Conseil d'Etat, 7 / 9 SSR, du 10 janvier 1990, 107772, mentionné aux tables du recueil Lebon
Texte intégral
Conseil d'Etat - 7 / 9 SSR
N° 107772
Mentionné dans les tables du recueil Lebon
Lecture du mercredi 10 janvier 1990
Président
M. Rougevin-Baville
Rapporteur
M. Gaeremynck
Commissaire du gouvernement
Mme Hagelsteen
RÉPUBLIQUE FRANCAISE
AU NOM DU PEUPLE FRANCAIS
Considérant qu'aux termes de l'article L.231 du code électoral, dans sa rédaction résultant de l'article 23 de la loi du 30 décembre 1988 : "Ne peuvent être élus conseillers municipaux dans les communes situées dans le ressort où ils exercent ou ont exercé leurs fonctions depuis moins de six mois : 8°) Les membres du cabinet du président du conseil général ..., les directeurs généraux, les directeurs, directeurs adjoints, chefs de service et chefs de bureau de conseil général ..." ; qu'il résulte de l'instruction que M. Y..., nommé dans le cadre d'emploi des techniciens territoriaux, lequel est classé dans la catégorie B, était affecté, depuis le mois d'octobre 1988 en qualité d'assistant technique auprès du secrétaire général des services du département de la Haute-Garonne ; qu'eu égard à leur nature, les fonctions qu'il exerçait en l'espèce, qui ne lui conféraient aucun pouvoir de décision, ne sauraient être assimilées à celles qui sont visées par les dispositions législatives précitées ; que, par suite, M. Y... est fondé à soutenir que c'est à tort que, par le jugement attaqué, le tribunal administratif de Toulouse a annulé son élection en qualité de conseiller municipal de la commune de Villefranche-de-Lauragais ;
Article 1er : Le jugement du tribunal administratif de Toulouse en date du 12 mai 1989 est annulé.
Article 2 : L'élection de M. Y... en qualité de conseiller municipal de la commune de Villefranche-de-Lauragais est validée.
Article 3 : La protestation de M. X... est rejetée.

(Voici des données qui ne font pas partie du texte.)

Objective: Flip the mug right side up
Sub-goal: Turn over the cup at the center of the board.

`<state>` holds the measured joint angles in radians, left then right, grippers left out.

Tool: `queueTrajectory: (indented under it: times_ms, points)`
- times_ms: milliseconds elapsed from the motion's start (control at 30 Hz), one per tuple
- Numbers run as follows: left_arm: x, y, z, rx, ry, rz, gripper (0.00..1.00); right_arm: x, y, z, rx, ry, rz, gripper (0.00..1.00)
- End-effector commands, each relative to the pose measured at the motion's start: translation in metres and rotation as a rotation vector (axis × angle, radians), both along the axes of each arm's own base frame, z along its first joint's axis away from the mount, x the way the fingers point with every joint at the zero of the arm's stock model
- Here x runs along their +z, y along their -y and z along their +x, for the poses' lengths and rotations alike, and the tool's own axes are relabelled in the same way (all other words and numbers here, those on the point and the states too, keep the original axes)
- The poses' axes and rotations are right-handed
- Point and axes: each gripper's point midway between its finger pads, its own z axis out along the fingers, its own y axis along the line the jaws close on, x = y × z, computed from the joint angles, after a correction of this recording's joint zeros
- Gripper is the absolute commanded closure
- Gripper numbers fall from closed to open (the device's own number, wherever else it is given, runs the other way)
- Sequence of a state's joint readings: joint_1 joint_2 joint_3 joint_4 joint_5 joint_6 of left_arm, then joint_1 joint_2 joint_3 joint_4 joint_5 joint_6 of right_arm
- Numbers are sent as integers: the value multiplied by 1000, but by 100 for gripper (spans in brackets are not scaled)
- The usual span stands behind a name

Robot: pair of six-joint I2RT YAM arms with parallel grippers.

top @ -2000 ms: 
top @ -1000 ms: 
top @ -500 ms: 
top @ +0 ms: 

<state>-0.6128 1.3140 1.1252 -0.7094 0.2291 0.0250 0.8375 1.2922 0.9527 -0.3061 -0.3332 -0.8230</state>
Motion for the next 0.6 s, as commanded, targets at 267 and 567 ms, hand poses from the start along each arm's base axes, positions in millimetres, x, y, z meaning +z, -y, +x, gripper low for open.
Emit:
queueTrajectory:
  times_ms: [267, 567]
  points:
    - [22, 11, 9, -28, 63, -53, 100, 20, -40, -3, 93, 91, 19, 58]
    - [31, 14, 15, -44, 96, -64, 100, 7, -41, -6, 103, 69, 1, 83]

Article 4 : La présente décision sera notifiée à M. Y..., à M. X... et au ministre de l'intérieur.
Analyse
CETAT28-04-02-02-065 ELECTIONS - ELECTIONS MUNICIPALES - ELIGIBILITE - INELIGIBILITES - AGENTS DU CONSEIL GENERAL ET DU CONSEIL REGIONAL -Absence - Fonctions sans pouvoir de décision.
28-04-02-02-065 M. F., nommé dans le cadre d'emploi des techniciens territoriaux, lequel est classé dans la catégorie B, était affecté en qualité d'assistant technique auprès du secrétaire général des services du département de la Haute-Garonne. Eu égard à leur nature, les fonctions qu'il exerçait, qui ne lui conféraient aucun pouvoir de décision, ne sauraient être assimilées à celles qui sont visées par les dispositions de l'article L.231 du code électoral, dans sa rédaction résultant de l'article 23 de la loi du 30 décembre 1988.